第94章 君に会いに
二人で廊下を進み、階段の前についた。
「か、階段雰囲気ありすぎる。」
ライトが上まで届かず途中までしか見ることが出来ない。
真っ暗な闇が二階に広がっている…。
むわーっと生暖かい空気が降りてくる感覚。
細く並んで歩くことが出来ない。
「僕が前を行くよ。」
「手、離さないでっ」
「…歩きづらいけど…まぁ、努力する。」
急な階段を中腰で私の手をとってくれる安室さん。
申し訳ない気持ちもあったけど、恐怖には勝てなかった。
なんで、昔のお家ってこんなに急で段差が大きい階段なんだろうか。
階段を登り切った先の壁の上の方に目印があった。
「ここだな。

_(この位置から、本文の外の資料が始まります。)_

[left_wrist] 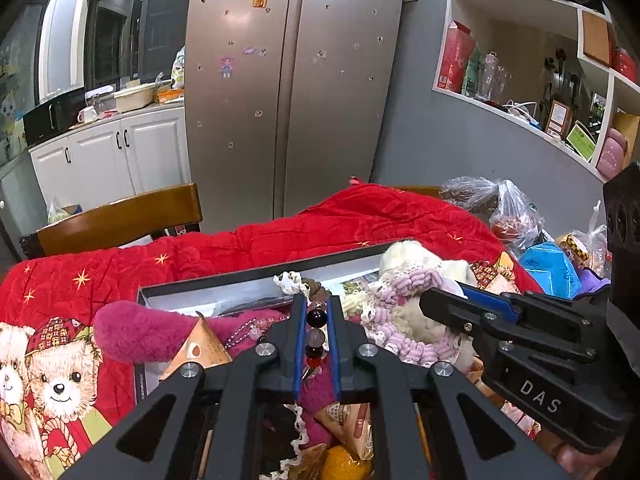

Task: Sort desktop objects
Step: 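Open the left gripper over the tray while the right releases the scrunchie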

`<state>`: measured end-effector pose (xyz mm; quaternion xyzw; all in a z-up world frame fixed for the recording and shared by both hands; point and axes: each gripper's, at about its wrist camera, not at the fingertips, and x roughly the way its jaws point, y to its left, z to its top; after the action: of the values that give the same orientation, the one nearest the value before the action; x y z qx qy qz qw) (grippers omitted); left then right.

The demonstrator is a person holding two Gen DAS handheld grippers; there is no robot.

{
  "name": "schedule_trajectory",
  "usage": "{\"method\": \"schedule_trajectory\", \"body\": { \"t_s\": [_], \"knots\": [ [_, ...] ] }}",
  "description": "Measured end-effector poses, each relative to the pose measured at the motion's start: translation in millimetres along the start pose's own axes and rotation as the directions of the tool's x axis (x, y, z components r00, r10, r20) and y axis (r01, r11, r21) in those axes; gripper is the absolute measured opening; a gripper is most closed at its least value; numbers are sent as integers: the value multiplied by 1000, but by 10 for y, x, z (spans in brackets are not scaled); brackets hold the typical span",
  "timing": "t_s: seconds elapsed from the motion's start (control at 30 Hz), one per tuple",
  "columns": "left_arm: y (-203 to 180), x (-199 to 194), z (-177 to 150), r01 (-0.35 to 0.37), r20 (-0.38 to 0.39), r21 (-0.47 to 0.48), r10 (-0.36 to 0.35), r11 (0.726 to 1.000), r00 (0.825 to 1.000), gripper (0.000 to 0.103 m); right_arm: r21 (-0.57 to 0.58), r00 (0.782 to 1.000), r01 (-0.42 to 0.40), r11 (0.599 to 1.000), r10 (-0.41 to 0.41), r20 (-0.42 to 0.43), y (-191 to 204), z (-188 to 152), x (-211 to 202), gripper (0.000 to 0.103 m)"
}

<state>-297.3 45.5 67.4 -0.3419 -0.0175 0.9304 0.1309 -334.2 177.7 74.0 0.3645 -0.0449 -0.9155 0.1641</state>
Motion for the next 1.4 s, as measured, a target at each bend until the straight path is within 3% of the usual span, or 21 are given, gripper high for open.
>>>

めぐみ、階段気をつけて。」
「うん。安室さんも。」
手を離し、壁に手を伸ばす安室さんを後ろから眺めていた。
ドンッ
「えっーーー」
落ちるーーー
肩を何かに押された感覚。
ふわりした浮遊感。
遠ざかる安室さんの背中。
私は受ける衝撃を待ち構えた。
頭を守らないと…!
『間に合った。』
いつまで待っても来ない衝撃に、私は閉じていた目を恐る恐る開いた。
広がる暗闇。
「どこ?」
階段下にしては空間が広い気がした。
『おーい、平気か?』
「ひえっ!!だれ!?」
黒いスーツにサングラス、くしゃくしゃ頭。
ネクタイなんてダラっとしていて、いつも見ているピシッとした降谷さんとは正反対な感じがした。
『んー…刑事?』
…なんで疑問系なんだろう。
頭をガシガシとかきむしり、座り込む私の前に同じようにしゃがみ私の顔を覗き込んできた。
『見てらんなくて出てきたじゃねーか。ったく。』
タバコの匂い…?
こんな暗闇でタバコにサングラスって…変な人。